### Exercise
The answer must consist of every line from the data that holds "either".

### Supplied entries
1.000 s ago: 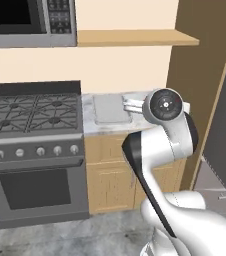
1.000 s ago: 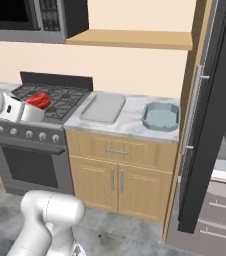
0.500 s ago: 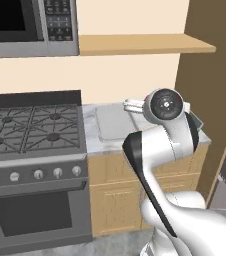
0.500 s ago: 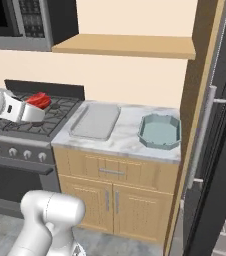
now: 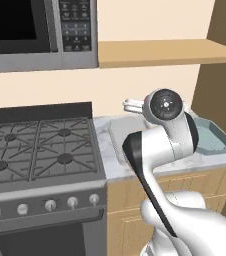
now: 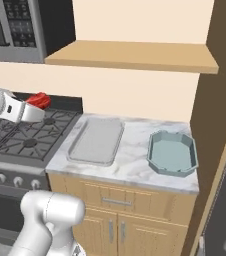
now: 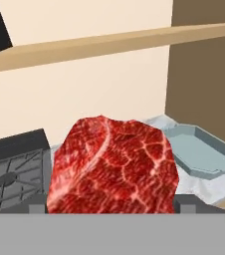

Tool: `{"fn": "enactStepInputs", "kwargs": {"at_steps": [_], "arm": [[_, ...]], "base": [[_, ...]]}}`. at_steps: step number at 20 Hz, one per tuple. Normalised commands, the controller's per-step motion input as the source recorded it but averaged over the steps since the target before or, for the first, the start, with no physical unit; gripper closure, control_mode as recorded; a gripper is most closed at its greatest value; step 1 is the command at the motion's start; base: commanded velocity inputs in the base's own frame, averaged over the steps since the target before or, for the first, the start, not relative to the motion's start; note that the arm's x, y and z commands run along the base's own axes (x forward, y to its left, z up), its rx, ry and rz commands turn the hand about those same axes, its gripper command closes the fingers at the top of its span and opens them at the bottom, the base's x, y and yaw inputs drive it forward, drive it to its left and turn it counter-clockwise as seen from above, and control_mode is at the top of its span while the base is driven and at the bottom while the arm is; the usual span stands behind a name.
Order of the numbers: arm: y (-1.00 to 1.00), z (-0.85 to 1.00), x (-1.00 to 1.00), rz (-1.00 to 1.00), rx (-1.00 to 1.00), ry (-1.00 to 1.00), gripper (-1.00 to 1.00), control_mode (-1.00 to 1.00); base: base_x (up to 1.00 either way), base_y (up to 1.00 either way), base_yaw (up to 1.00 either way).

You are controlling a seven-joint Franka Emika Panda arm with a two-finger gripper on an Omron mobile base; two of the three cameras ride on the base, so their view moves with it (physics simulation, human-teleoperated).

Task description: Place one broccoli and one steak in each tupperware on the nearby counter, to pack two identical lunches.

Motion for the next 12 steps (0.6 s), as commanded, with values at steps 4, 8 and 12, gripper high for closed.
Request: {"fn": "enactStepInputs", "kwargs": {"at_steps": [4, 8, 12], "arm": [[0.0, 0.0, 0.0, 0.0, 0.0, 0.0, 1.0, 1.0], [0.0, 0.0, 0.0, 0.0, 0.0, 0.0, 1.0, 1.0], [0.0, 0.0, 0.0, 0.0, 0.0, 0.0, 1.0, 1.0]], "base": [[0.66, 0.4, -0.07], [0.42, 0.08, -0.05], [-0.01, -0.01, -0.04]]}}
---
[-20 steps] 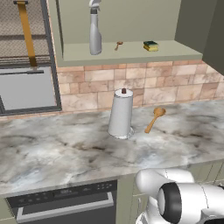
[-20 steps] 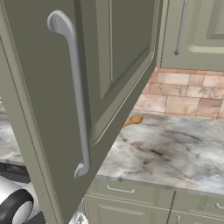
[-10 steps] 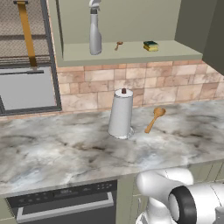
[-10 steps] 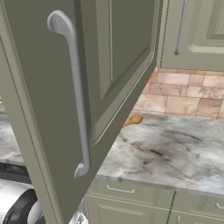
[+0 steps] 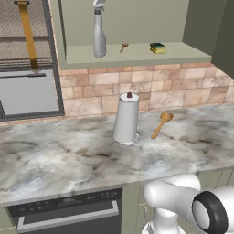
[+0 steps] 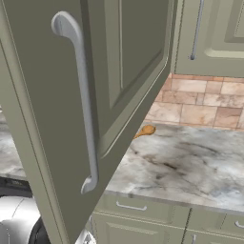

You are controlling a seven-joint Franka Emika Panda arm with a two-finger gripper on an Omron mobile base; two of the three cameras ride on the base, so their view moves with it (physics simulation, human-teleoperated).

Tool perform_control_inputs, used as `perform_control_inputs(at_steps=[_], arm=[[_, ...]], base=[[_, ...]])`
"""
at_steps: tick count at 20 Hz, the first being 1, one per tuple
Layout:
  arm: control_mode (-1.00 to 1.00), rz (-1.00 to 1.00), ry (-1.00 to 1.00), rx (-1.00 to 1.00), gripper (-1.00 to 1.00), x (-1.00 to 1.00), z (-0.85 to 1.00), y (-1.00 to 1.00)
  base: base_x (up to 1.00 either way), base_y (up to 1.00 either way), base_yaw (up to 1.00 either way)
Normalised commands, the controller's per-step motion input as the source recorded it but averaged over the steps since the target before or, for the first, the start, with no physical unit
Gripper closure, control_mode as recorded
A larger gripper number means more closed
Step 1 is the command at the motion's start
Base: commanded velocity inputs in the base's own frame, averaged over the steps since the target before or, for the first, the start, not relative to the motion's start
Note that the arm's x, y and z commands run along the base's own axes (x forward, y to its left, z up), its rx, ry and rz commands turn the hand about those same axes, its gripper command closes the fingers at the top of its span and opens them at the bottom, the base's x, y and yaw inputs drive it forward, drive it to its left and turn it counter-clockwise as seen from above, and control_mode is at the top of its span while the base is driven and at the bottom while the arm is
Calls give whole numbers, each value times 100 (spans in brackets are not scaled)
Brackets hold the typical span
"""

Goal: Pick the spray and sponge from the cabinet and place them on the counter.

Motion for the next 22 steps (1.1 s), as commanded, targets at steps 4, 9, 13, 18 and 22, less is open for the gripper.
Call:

### Exercise output
Order of the numbers: arm: y (-1.00 to 1.00), z (-0.85 to 1.00), x (-1.00 to 1.00), rz (-1.00 to 1.00), rx (-1.00 to 1.00), ry (-1.00 to 1.00), gripper (-1.00 to 1.00), control_mode (-1.00 to 1.00); base: base_x (up to 1.00 either way), base_y (up to 1.00 either way), base_yaw (up to 1.00 either way).
  base: base_x (up to 1.00 either way), base_y (up to 1.00 either way), base_yaw (up to 1.00 either way)

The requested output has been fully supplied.